Installing Linux Mint has been made very easy indeed.
Firstly, set up your bios boot order so that either USB or DVD drives are first on the list – or at least before the hard drive (depending upon which one you’re using).
On boot-up Linux Mint will start a “live” version of the distro to run on your machine. This gives you the opportunity to evaluate it before installing.
In the live preview, almost all that is installed is available here. Flash games and streaming video are unavailable. These require up-to-date downloads, so are not available in this mode.
Viewing the proposed installation is absolutely brilliant. If nothing else, it allows you to get a working feel for what’s going to be installed.
To begin with I was a little apprehensive about installing Linux on the XP machine. Experience with Windows has shown me that often dual boot is either difficult or impossible. However, on this occasion, it was not an issue. The Linux distro has an option to install alongside another OS – like XP, Vista – even 10.

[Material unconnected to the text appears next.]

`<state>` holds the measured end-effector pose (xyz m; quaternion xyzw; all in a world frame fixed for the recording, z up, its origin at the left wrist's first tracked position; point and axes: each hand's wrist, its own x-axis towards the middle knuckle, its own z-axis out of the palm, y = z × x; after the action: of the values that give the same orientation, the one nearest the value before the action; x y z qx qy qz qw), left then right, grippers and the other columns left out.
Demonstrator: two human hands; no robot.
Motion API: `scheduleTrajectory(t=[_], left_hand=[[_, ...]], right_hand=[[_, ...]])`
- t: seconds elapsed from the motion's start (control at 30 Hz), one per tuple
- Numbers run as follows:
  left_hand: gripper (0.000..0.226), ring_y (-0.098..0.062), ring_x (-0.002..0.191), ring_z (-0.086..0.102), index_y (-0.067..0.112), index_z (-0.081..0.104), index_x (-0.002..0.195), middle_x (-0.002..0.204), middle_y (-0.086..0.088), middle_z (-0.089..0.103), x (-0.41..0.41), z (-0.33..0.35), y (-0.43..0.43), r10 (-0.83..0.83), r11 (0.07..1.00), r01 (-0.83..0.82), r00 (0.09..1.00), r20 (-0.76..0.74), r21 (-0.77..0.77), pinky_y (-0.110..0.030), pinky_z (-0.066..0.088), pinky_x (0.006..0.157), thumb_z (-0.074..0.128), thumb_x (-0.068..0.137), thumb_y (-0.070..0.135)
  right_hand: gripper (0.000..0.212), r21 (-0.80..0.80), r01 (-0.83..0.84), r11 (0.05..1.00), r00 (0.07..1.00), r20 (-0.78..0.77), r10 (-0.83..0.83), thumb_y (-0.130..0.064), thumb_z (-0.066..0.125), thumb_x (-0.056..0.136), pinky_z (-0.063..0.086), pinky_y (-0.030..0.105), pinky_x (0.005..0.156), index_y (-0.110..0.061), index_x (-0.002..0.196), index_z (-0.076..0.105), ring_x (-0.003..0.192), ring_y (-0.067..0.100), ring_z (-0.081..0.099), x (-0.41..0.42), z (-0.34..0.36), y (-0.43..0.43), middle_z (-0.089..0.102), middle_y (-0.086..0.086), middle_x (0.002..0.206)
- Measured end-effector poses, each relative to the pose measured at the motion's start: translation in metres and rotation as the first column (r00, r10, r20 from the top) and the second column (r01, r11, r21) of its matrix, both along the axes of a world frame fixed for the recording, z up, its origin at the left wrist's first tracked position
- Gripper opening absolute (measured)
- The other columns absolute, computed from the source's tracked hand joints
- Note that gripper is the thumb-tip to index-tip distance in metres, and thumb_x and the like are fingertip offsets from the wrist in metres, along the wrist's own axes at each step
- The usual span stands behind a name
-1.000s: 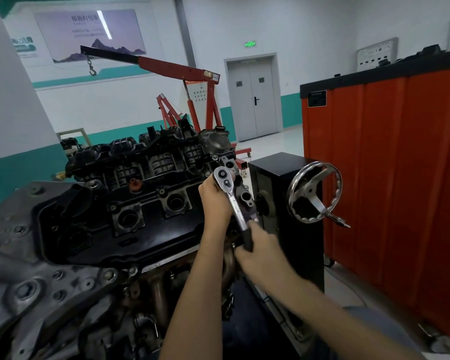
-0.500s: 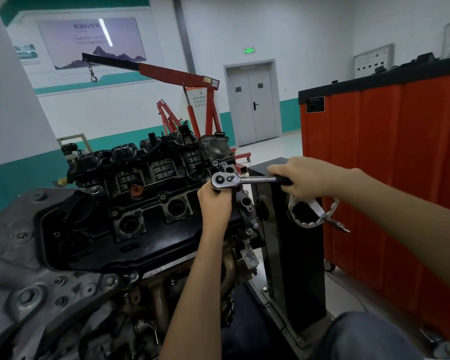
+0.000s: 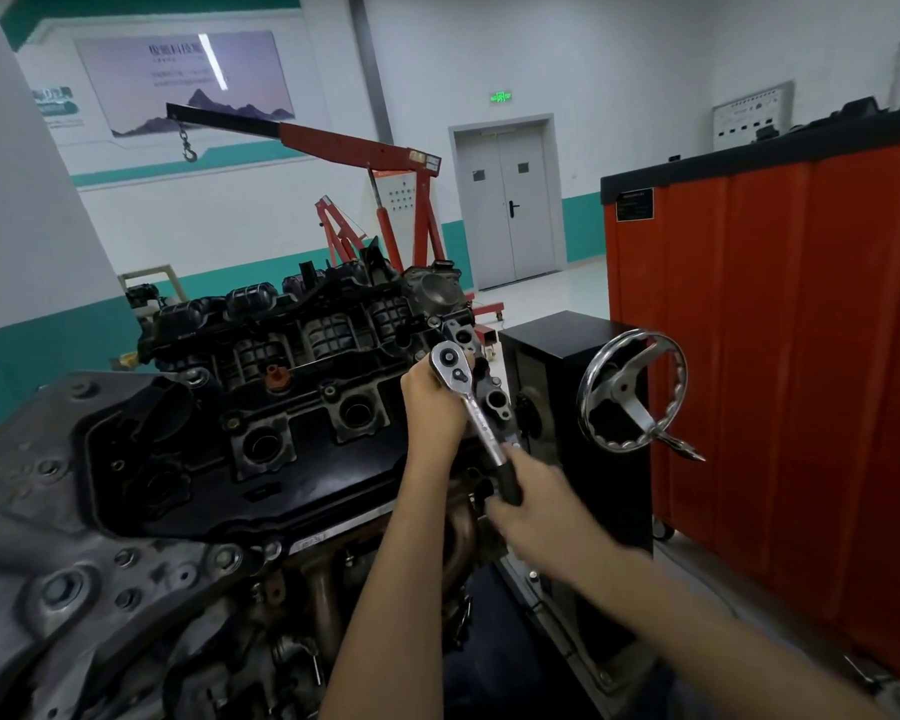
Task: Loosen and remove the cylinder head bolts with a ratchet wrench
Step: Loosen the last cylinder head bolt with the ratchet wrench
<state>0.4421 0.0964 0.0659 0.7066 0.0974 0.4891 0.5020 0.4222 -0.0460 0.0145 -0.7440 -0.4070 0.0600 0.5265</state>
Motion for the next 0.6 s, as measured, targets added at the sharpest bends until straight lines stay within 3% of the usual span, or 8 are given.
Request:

I can also include myself in the set of people that felt that as Linux is Unix based, it would be predominantly command-line orientated. My first job in computing was with a company that provided visualisation software for civil engineers. They built photo-realistic renderings of road systems to housing estates to golf courses.
Their Unix boxes used X-Windows. This was in its infancy and the machines operated very differently to Windows systems (3.1 and 3.11). I know, I should have my wrist slapped for not considering that X-Windows might have had a bit of a tweak. Nevertheless, I was apprehensive and concerned over having to learn a whole heap of the “spells”, “incantations” and “rituals” needed to make Linux run.
Seeing that Linux was graphical was a real bonus!
Installing Linux Mint
So, put in your DVD or your USB and fire her up!
An icon on the desktop when double-clicked, will install the system to your hard drive, but before it does, it asks whether you want it to be a) the only OS on the computer, or b) as a second operating system alongside the existing system.
If a), then it will wipe the hard drive, remove all partitions and create its own. Otherwise, it will tell you about the partition(s) needed for its installation. There is an option to define your own partition sizes, otherwise it will create partition(s) for itself within the free space on the hard drive. This is necessary, because Linux uses a completely different file system on its hard drive than Windows. It can read and write to and from drives formatted in Fat32, but otherwise it uses its own file system.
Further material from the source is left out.